• Data
* * * * *

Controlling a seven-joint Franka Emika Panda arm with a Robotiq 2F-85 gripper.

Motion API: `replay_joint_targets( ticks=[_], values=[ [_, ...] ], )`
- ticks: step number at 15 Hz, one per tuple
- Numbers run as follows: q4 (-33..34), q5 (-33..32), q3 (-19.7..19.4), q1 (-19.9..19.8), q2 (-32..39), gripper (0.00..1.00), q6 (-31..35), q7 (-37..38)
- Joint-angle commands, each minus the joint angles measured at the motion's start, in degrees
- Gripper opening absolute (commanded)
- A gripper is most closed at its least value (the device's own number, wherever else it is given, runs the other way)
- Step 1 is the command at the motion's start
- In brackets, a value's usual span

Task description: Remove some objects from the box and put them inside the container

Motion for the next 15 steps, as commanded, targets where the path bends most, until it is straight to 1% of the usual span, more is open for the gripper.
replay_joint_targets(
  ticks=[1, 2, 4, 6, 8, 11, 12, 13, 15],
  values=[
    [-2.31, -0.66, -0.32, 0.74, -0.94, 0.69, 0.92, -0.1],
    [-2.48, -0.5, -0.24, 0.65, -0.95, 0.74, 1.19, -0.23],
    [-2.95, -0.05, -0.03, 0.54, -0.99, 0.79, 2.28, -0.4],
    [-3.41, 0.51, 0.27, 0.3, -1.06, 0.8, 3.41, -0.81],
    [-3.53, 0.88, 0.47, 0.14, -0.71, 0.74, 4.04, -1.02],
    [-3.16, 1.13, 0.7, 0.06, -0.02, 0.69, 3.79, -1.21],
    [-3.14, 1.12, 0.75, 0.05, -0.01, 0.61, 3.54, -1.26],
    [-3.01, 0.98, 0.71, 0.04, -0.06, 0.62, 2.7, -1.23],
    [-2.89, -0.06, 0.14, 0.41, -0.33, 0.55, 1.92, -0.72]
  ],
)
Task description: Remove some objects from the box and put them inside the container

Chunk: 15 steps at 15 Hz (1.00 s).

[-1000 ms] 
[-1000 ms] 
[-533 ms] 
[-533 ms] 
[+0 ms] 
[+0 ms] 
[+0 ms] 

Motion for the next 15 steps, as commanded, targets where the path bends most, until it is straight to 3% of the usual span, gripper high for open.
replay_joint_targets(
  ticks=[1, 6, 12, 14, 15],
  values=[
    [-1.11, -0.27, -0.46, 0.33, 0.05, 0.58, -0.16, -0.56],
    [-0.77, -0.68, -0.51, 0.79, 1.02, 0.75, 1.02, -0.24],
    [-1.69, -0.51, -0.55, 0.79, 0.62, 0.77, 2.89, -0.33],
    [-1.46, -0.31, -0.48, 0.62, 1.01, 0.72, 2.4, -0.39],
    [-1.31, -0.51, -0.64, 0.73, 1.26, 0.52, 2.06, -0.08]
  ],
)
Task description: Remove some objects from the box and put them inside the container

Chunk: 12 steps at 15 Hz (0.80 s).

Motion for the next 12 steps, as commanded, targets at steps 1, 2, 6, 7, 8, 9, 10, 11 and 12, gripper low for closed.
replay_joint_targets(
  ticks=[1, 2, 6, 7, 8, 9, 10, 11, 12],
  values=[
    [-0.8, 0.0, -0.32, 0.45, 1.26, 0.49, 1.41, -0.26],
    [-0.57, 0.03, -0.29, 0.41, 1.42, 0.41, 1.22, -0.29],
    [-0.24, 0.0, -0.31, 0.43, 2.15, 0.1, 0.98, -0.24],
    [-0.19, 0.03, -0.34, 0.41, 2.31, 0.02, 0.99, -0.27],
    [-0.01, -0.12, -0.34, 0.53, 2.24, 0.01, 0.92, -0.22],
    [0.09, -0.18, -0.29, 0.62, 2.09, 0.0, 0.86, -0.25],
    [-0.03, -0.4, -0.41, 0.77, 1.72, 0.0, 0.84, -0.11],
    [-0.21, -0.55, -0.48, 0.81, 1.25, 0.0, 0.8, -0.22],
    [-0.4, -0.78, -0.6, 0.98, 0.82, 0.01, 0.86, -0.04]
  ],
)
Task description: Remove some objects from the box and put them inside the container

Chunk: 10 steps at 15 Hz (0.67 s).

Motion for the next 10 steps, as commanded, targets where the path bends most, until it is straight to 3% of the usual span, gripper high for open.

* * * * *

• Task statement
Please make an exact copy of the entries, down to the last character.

• Expected output
Controlling a seven-joint Franka Emika Panda arm with a Robotiq 2F-85 gripper.

Motion API: `replay_joint_targets( ticks=[_], values=[ [_, ...] ], )`
- ticks: step number at 15 Hz, one per tuple
- Numbers run as follows: q4 (-33..34), q5 (-33..32), q3 (-19.7..19.4), q1 (-19.9..19.8), q2 (-32..39), gripper (0.00..1.00), q6 (-31..35), q7 (-37..38)
- Joint-angle commands, each minus the joint angles measured at the motion's start, in degrees
- Gripper opening absolute (commanded)
- A gripper is most closed at its least value (the device's own number, wherever else it is given, runs the other way)
- Step 1 is the command at the motion's start
- In brackets, a value's usual span

Task description: Remove some objects from the box and put them inside the container

Motion for the next 15 steps, as commanded, targets where the path bends most, until it is straight to 1% of the usual span, more is open for the gripper.
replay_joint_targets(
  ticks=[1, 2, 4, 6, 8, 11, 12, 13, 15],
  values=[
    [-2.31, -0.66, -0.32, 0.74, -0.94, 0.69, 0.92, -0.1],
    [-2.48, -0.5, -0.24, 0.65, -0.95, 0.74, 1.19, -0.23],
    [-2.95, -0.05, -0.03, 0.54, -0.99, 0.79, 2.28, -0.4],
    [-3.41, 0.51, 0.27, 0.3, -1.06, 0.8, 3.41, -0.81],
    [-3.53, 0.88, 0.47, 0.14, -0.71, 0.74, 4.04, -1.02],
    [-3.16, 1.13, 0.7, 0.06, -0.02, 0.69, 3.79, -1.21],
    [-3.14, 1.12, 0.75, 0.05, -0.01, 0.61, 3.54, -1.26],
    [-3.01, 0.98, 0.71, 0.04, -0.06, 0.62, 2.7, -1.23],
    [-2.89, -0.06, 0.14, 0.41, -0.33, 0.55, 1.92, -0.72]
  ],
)
Task description: Remove some objects from the box and put them inside the container

Chunk: 15 steps at 15 Hz (1.00 s).

[-1000 ms] 
[-1000 ms] 
[-533 ms] 
[-533 ms] 
[+0 ms] 
[+0 ms] 
[+0 ms] 

Motion for the next 15 steps, as commanded, targets where the path bends most, until it is straight to 3% of the usual span, gripper high for open.
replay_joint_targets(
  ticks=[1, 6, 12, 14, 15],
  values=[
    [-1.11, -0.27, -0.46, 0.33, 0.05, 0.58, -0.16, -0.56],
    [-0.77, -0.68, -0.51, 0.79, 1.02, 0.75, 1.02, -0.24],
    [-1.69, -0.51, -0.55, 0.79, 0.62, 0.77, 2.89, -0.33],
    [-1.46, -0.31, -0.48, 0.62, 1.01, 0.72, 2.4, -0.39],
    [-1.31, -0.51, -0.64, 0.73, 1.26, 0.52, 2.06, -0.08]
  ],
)
Task description: Remove some objects from the box and put them inside the container

Chunk: 12 steps at 15 Hz (0.80 s).

Motion for the next 12 steps, as commanded, targets at steps 1, 2, 6, 7, 8, 9, 10, 11 and 12, gripper low for closed.
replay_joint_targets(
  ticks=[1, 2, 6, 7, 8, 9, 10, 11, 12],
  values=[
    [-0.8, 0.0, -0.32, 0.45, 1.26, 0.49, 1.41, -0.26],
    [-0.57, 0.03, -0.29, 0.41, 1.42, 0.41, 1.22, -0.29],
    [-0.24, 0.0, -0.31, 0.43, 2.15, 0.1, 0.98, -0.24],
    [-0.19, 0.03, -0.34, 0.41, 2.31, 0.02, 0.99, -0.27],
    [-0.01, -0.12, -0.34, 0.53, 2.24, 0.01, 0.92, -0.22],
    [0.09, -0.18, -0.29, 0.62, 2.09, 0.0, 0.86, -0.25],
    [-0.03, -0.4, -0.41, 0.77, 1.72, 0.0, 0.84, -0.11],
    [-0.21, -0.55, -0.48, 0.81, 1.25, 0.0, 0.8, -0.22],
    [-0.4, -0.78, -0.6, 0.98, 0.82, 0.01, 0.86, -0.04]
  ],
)
Task description: Remove some objects from the box and put them inside the container

Chunk: 10 steps at 15 Hz (0.67 s).

Motion for the next 10 steps, as commanded, targets where the path bends most, until it is straight to 3% of the usual span, gripper high for open.

An answer has been given, and the exercise is complete.